A visual interpretation of the results when comparing time series allowed us to understand the behaviour and trends between the observed variables. However, these observations were not always supported by the results of statistical analysis. This may be due to the sample size or more complex relationships between the variables collected, e.g. predicting COVID-19 pandemic trends using a composite of several Barometer variables as predictors. Further investigation of the relationships between variables may inform surveillance systems and be incorporated into a forecasting model.

Strengths and limitations

Several elements contributed to the high quality of our data.

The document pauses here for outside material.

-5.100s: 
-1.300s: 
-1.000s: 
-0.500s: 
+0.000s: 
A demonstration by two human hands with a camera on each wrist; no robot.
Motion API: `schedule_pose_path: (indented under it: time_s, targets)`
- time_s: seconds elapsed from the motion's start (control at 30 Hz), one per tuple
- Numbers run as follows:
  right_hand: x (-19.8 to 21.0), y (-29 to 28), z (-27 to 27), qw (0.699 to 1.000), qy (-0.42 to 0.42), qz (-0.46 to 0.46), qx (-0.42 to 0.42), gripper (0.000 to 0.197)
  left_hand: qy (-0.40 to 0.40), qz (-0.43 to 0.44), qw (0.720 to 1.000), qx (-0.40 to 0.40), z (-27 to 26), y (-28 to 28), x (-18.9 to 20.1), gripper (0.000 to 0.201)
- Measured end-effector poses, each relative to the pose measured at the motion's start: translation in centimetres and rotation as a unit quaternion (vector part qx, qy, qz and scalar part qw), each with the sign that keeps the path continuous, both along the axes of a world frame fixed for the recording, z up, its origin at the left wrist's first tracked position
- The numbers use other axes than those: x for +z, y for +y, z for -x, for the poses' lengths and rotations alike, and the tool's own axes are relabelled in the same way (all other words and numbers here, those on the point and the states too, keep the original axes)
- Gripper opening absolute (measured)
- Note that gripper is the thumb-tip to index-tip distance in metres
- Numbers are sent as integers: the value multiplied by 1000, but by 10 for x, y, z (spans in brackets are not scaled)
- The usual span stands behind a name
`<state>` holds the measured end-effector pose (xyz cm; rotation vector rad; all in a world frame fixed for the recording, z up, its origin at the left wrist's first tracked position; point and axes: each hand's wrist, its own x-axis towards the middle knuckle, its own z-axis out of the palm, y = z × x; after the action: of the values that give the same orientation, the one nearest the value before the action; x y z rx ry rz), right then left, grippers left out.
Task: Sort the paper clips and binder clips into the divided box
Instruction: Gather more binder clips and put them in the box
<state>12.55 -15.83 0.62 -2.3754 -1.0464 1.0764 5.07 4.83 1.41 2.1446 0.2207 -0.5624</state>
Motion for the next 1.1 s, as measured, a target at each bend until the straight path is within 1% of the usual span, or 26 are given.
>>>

First, GP participation was high and stable throughout the study and the data covered a large part of the Belgian population. The willingness to be involved in the health crisis and the financial incentive may have contributed to this high participation level. Second, the national COVID-19 testing strategy remained stable throughout the study and did not affect our data. Third, using eForms and routine health data extracted from GPs’ software contributed to an easy-to-setup monitoring tool with rapid data availability. Some limitations and potential improvements have also been identified. First, manual entry of daily results by the GP in the eForms introduces a risk of errors. This can be solved by automated data extraction or pre-populated eForms. Second, the project’s progress depended on the time schedule of EMR software developers. Involving EMR software developers in the early stages of the project is therefore critical. Third, the diversity of EMR systems can affect the uniformity of collected data; therefore, we recommend implementing a standardised validation. Fourth, not all GPs are equally familiar with diagnostic codes. This can be improved through training and official guidelines recommendations.

Conclusion

This study showed the feasibility of rapidly set up a real-time syndromic surveillance tool. A tool that uses routine data extraction and eForms provides quickly available data from primary care that are useful in all phases of the COVID-19 pandemic to support decision-making. The overall feedback on the use of the monitoring tool was positive; at the same time, several possible technical and methodological improvements were identified.

Ethical approval

This study was approved by the Ethics Committee Research (EC Research) of the University Hospitals Leuven (UZ Leuven) (S63869).

Acknowledgements

The authors sincerely thank Sherihane Bensemmane, research scientist at Sciensano, for her statistical support. We would also like to thank all the general practitioners who participated in the COVID-19 Barometer project and contributed to the data collection.

Disclosure statement

The authors report no conflicts of interest. The authors alone are responsible for the content and writing of the paper.

Additional information

Funding

The Health Care Insurance Committee of the NIHDI financed the COVID-19 Barometer project in the convention ‘Monitoring of the evolution of the COVID-19 pandemic in Belgium via ‘syndromic’ surveillance in general practices’.